[Cz-computers] General discussion about non-interactive file/record sharing articles

Andrew M. Colarik, PhD acolarik at hotmail.com
Thu Jul 24 15:24:50 CDT 2008


Some simple background research on FTP and what is lacking is contained in
this published paper (see attached).

It may help with this discussion...

-----Original Message-----
From: cz-computers-bounces at mail.citizendium.org
[mailto:cz-computers-bounces at mail.citizendium.org] On Behalf Of Howard C.
Berkowitz
Sent: Friday, July 25, 2008 2:43 AM
To: cz-computers at mail.citizendium.org
Subject: [Cz-computers] General discussion about non-interactive file/record
sharing articles

(also on Computers forum - probably best to discuss there)

The problem: there are a number of categories, broader than file transfer in
the sense of FTP, which involve some kind of non-interactive content
transfer. I believe we need an "overarching" article to describe the varied
issues and then to link to the specific protocols, and perhaps some
intermediate articles about issues shared among subgroups of technologies.
I had started to do this with an article about "file transfer" to precede
"FTP", to provide some of the problems where FTP has limitations  (e.g.,
firewall-friendliness, NAT incompatibility, lack of standard approach to
encrypted transfer,lack of standard checkpoint/restart).  
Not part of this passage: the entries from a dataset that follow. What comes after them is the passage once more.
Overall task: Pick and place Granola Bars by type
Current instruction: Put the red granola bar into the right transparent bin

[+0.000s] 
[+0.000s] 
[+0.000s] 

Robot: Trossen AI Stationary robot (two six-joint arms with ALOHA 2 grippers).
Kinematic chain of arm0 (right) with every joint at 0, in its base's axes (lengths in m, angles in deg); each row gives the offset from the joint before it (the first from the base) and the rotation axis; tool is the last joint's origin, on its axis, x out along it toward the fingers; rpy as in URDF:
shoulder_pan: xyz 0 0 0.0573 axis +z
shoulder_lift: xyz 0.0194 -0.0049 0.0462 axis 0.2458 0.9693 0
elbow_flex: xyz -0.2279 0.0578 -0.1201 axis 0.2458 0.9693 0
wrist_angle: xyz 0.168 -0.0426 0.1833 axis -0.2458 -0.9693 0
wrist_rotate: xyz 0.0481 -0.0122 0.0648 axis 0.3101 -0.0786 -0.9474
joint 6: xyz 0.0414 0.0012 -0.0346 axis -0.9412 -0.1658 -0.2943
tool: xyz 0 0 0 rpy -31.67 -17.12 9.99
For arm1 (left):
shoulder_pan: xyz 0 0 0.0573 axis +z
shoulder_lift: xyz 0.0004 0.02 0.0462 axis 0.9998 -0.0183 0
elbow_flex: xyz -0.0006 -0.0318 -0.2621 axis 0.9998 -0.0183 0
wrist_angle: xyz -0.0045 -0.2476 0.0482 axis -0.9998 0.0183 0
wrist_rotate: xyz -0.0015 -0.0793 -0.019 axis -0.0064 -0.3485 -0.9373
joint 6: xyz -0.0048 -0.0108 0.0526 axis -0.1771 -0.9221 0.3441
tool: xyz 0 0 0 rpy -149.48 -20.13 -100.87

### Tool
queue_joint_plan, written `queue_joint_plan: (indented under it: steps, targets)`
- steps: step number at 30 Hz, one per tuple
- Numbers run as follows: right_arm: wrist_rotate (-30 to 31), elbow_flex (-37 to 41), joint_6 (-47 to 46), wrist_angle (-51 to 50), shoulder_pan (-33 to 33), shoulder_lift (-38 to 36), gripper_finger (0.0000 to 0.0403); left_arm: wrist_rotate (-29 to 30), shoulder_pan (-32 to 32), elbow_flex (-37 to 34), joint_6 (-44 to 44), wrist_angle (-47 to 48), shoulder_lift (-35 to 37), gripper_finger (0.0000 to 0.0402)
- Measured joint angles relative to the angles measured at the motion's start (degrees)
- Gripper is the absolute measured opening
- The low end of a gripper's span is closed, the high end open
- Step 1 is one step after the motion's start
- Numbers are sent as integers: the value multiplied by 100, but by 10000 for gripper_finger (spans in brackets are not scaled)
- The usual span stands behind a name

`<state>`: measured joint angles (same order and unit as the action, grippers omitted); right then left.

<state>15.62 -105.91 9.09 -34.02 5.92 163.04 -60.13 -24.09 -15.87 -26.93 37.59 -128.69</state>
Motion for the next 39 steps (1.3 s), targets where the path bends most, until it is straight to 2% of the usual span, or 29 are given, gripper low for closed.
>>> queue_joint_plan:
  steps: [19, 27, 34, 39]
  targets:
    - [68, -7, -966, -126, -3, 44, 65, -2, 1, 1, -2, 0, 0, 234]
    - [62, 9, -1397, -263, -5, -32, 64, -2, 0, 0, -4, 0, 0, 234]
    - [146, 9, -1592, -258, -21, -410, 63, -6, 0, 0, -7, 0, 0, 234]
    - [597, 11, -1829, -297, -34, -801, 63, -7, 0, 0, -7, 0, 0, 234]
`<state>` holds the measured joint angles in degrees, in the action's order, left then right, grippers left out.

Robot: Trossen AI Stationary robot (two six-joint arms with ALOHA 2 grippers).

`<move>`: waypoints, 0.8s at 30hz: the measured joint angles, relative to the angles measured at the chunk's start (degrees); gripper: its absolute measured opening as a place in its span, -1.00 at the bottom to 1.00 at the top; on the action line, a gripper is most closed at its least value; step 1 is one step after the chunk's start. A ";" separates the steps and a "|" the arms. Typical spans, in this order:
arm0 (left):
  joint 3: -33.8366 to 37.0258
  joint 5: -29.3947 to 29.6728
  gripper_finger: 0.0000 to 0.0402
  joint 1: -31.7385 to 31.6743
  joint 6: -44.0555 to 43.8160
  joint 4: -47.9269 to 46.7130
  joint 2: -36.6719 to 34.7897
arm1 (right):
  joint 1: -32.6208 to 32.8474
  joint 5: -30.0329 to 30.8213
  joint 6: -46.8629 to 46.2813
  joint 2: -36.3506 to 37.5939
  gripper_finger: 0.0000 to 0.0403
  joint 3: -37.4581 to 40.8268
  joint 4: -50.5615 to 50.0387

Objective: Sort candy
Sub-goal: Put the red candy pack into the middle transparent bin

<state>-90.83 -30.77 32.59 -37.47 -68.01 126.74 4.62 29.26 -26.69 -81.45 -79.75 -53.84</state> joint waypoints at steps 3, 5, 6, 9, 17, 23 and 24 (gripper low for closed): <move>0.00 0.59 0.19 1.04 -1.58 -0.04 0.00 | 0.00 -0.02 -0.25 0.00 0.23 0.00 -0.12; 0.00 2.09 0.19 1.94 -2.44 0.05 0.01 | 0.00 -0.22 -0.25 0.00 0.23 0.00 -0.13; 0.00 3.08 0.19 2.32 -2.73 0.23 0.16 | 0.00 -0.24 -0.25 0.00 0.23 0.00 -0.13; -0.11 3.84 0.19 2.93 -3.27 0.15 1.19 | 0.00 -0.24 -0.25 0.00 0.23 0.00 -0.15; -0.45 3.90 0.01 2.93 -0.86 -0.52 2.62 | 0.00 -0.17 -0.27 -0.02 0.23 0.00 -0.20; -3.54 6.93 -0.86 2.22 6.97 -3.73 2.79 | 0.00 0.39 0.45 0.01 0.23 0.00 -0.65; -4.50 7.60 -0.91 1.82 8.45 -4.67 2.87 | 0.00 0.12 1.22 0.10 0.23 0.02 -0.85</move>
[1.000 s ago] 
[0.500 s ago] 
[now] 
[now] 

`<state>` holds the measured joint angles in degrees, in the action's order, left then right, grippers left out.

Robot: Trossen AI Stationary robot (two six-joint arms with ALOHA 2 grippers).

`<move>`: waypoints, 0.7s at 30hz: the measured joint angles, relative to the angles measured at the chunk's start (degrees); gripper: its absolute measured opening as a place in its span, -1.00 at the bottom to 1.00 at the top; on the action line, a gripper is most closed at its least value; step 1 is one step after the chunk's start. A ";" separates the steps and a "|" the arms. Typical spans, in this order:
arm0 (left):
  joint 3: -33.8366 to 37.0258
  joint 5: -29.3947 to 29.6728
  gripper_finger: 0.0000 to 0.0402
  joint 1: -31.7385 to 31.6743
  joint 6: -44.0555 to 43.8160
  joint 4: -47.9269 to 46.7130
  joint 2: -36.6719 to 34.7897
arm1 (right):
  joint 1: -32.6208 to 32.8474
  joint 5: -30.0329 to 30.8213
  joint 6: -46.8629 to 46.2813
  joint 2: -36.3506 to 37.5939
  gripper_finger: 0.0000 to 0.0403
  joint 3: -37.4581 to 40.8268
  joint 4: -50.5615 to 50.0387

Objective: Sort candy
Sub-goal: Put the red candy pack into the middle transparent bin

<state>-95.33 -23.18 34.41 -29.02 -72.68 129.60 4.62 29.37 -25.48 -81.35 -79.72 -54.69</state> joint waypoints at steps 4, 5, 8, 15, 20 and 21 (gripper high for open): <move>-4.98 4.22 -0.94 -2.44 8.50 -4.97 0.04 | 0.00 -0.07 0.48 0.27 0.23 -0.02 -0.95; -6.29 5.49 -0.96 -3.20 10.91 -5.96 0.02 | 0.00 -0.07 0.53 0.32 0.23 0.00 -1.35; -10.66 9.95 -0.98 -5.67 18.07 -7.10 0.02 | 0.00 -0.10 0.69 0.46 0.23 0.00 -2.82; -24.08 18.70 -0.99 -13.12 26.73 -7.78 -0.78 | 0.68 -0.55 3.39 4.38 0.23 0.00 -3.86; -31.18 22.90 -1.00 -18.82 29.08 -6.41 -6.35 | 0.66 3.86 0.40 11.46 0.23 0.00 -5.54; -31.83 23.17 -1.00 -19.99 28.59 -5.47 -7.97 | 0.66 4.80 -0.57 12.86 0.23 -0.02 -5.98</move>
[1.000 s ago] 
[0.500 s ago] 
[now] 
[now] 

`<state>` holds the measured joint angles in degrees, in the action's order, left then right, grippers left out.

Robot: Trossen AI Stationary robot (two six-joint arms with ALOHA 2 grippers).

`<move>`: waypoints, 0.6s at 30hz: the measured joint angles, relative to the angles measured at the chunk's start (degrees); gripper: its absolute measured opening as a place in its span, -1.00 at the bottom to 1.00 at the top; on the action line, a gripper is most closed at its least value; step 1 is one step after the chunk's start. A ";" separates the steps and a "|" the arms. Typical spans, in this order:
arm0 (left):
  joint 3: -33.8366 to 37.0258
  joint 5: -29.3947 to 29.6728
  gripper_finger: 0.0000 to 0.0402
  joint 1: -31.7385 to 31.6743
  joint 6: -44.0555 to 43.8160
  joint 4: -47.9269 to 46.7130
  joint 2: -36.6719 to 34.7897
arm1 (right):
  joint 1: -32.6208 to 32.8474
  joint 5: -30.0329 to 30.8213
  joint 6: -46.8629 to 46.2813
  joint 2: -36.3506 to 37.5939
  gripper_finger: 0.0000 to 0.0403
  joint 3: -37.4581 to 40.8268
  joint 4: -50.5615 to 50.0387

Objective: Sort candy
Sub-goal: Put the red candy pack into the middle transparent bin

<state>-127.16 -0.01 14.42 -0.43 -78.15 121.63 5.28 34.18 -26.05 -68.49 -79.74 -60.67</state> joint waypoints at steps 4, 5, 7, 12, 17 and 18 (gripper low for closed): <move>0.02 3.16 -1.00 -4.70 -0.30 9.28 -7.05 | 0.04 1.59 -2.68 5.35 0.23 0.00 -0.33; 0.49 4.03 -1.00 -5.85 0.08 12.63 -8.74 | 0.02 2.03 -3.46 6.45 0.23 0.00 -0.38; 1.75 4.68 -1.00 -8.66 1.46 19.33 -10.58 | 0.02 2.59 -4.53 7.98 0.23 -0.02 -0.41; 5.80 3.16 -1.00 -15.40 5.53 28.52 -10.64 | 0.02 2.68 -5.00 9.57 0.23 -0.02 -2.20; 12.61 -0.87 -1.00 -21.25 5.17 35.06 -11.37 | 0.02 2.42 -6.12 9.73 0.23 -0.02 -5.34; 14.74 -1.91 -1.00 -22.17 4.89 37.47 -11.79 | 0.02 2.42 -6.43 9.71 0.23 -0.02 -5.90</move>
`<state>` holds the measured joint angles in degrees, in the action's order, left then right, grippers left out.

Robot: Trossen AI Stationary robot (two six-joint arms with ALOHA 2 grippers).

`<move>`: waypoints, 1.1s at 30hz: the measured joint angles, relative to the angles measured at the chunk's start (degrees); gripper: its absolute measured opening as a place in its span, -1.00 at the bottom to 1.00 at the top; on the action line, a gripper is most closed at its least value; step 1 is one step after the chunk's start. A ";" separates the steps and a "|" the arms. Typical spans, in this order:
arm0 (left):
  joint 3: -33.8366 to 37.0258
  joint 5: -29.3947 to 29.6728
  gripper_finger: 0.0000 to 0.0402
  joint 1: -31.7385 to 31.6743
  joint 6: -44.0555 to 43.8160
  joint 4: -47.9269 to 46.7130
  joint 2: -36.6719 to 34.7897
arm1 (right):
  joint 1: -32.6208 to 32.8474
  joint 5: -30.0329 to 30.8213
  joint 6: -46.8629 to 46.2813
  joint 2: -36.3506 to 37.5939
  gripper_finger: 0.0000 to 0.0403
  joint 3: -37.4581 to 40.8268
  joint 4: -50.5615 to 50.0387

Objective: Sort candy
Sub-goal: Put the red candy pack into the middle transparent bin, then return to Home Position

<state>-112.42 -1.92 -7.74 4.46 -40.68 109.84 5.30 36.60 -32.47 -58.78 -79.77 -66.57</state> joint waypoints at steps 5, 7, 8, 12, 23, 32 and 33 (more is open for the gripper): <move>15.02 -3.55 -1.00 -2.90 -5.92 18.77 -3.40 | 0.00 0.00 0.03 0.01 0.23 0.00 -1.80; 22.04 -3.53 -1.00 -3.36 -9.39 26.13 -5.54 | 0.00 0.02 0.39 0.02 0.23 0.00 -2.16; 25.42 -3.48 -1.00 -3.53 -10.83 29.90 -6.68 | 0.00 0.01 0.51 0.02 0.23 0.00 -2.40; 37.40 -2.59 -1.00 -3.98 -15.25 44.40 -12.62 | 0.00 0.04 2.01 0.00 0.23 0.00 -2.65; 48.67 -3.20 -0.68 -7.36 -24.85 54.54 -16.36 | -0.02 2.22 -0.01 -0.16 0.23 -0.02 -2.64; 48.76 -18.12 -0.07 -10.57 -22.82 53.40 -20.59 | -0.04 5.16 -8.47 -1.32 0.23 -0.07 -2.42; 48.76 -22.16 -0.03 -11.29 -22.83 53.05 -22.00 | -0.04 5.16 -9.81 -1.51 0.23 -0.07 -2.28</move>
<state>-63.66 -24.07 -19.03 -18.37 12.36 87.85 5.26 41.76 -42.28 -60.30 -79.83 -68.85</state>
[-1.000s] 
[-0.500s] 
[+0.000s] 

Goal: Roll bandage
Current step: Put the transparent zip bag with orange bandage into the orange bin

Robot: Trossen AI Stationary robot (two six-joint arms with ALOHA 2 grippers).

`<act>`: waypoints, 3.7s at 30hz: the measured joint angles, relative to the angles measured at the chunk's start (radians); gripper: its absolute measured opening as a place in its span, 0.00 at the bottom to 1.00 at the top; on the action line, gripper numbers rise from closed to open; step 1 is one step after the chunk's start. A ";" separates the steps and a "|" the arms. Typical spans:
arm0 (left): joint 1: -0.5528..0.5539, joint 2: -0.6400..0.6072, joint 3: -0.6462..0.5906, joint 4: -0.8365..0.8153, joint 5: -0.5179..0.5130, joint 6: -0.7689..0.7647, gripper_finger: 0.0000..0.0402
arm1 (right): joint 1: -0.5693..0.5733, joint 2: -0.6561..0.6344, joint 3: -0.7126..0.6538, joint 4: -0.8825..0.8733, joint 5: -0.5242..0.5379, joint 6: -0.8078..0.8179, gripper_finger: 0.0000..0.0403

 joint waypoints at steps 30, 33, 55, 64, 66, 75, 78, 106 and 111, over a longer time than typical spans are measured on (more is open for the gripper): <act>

"Information transfer" seems too general, as I am not focused on things like
viewing web pages -- although there are subcategories of enhancements to web
servers.

Still staying with idea of transfers of ordered sets of records, paradigms
other than FTP's came to mind:
   * NFS, optimized for LANs and with very different connection management
and error handling, also lacking security 
   * distributed file sharing (P2P methods with Torrent as the most likely
example)
   * Security fixes/enhancements to FTP (e.g., SFTP, firewall-friendly FTP
with the passive OPEN)

It then occurred to me that there are tools for transferring things that
aren't files, but messages/records that get transferred: the classic way
goes by many names, such as Netnews, USENET, and NNTP.  I mention this
because news is intelligent in the sense as are P2P methods that decide what
part of content should be serviced from where, which, in turn, makes me
think SMTP is close to belonging here, but does it have enough intelligence?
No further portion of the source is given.